Jesus Christ Superstar

Well, that didn’t last long — in April, a 50-city North American arena tour was announced for a production of ’70s rock opera Jesus Christ Superstar, featuring a grab bag of irrelevant musicians in leading roles, including Incubus frontman Brandon Boyd, former Destiny’s Child Michelle Williams, *NSYNC’s JC Chasez, and the Sex Pistol’s Johnny Rotten. If that lineup wasn’t weird enough, what happened next is even weirder. The tour was set to start in New Orleans on June 9 and the performers have been rehearsing for months. However, on Friday when the cast went in for rehearsal, they were told the show was no longer going to run.

The New York Times story on the tour’s cancellation reads like a lesson in sketchy business practices. The whole tour was orchestrated by promoter Michael Cohl, who was also behind the troubled and unprofitable Broadway musical Spider-Man: Turn Off The Dark and A Night With Janis Joplin, which was also cancelled at the last minute. In an e-mail to the newspaper, he cited low ticket sales and a lack of interest as the reason for the cancellation. However, Ed Rubinstein, an executive at a company that helped book some of the shows on the tour, said that “everything seemed to be moving alone fine” and that sales were “decent.”

The cast obviously isn’t happy that they wasted months of their lives on a tour that isn’t going to run — ensemble casts in London and the US both posted photos with their middle fingers up to protest the last minute cancellation. Ben Forster, who was set to play the lead role, was especially upset: “For me, it was the American dream about to happen,” Mr. Forster told the NYT. “What’s that Miley Cyrus song, ’Wrecking Ball’? I feel like someone just came in and took a big wrecking ball to the ’Jesus Christ Superstar’ tour.”

Johnny Rotten was also very opinionated on the matter: “I had a run-in with the alleged promoter in New York. I didn’t like him and I instinctively didn’t trust him.” He said that the Cohl’s disregard for the months they spent rehearsing was “devoid of human contact” and that “the excuses are going to have to be phenomenal.”

Let’s mourn that we’ll never get to see Rotten play King Herod, Williams play Mary Magdalene, Boyd as Judas, Chasez as Pontius Pilate. Rest in peace, Jesus Christ Superstar.

[Photo by Stephen Lovekin/Getty.]

Comments (8)
  1. “featuring a grab bag of irrelevant musicians in leading roles” could possibly be the single harshest thing I’ve ever read on this site. Fuckin’ burn.

    • Wow, edgy: a lazy swipe at a dude from NSync who’s not Timberlake. A real burn would be addressing the Arcade Fire as irrelevant (because they are) or maybe even not breathlessly reporting the antics of tiresome blog-bait artists who worship Kanye’s headline-grabbing desperation to fill the void within.

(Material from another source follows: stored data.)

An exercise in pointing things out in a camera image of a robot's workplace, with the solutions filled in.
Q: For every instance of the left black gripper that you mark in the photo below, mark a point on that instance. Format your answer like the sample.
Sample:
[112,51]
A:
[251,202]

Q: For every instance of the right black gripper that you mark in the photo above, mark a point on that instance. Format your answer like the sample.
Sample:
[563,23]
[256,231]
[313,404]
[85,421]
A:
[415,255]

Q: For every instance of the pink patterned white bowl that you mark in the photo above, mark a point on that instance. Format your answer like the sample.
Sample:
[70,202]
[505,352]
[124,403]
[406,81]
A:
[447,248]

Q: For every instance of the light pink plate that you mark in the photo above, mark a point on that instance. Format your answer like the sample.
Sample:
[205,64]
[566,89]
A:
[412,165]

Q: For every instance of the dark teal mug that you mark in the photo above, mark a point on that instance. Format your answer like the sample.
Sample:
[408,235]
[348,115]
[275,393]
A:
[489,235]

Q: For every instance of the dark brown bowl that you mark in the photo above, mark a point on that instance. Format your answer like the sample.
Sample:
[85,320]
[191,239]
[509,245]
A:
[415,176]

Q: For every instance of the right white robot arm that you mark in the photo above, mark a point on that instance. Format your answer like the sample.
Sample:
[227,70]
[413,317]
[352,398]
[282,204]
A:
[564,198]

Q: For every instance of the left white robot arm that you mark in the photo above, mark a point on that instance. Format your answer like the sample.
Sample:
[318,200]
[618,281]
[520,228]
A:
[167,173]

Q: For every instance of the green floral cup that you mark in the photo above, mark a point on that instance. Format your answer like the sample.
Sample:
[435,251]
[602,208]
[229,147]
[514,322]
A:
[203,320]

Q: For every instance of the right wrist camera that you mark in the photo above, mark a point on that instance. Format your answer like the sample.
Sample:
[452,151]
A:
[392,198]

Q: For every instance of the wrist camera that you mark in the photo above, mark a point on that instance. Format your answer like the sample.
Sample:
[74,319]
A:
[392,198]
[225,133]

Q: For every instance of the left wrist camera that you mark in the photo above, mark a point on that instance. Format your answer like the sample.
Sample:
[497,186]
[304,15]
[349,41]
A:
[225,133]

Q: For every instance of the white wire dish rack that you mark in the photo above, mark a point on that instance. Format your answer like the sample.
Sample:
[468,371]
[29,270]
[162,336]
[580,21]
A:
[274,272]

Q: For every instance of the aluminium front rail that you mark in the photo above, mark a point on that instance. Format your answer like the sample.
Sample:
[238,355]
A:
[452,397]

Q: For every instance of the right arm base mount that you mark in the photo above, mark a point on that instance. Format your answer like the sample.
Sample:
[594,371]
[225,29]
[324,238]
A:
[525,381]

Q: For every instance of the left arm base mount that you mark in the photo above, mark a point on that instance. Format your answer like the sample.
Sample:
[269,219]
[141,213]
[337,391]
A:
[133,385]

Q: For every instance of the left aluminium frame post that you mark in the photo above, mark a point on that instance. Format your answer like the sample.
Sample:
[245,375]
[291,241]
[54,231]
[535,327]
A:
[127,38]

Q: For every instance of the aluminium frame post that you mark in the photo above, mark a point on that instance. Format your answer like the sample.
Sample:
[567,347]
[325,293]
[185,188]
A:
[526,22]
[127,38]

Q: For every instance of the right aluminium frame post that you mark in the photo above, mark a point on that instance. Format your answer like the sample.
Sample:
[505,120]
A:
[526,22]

  2. The tour died for our sins.

  3. only surprise is that U2 wasn’t also involved.

  4. Irrelevant or not, Brandon Boyd has a killer voice and I was pretty pumped to see him cast as Judas. And Johnny Rotten as Herod just would have been rad.

  5. “As the great Miley Cyrus once said, someone came in like a wrecking ball to this tour whilst the Jay Z song was on.”

  6. i was looking forward to this, i’m a huge fan of jesus christ superstar. but honestly the tickets were way overpriced. $60 for the nosebleed seats, if i remember correctly

  7. I had a ticket for the Las Vegas show, really disappointed.

    Why didn’t they try a few smaller venues before booking Madison Fricking Square Garden and Staples? Better to sell out a small venue than have a half empty arena, or …. HAVE TO CANCEL. DAMMIT.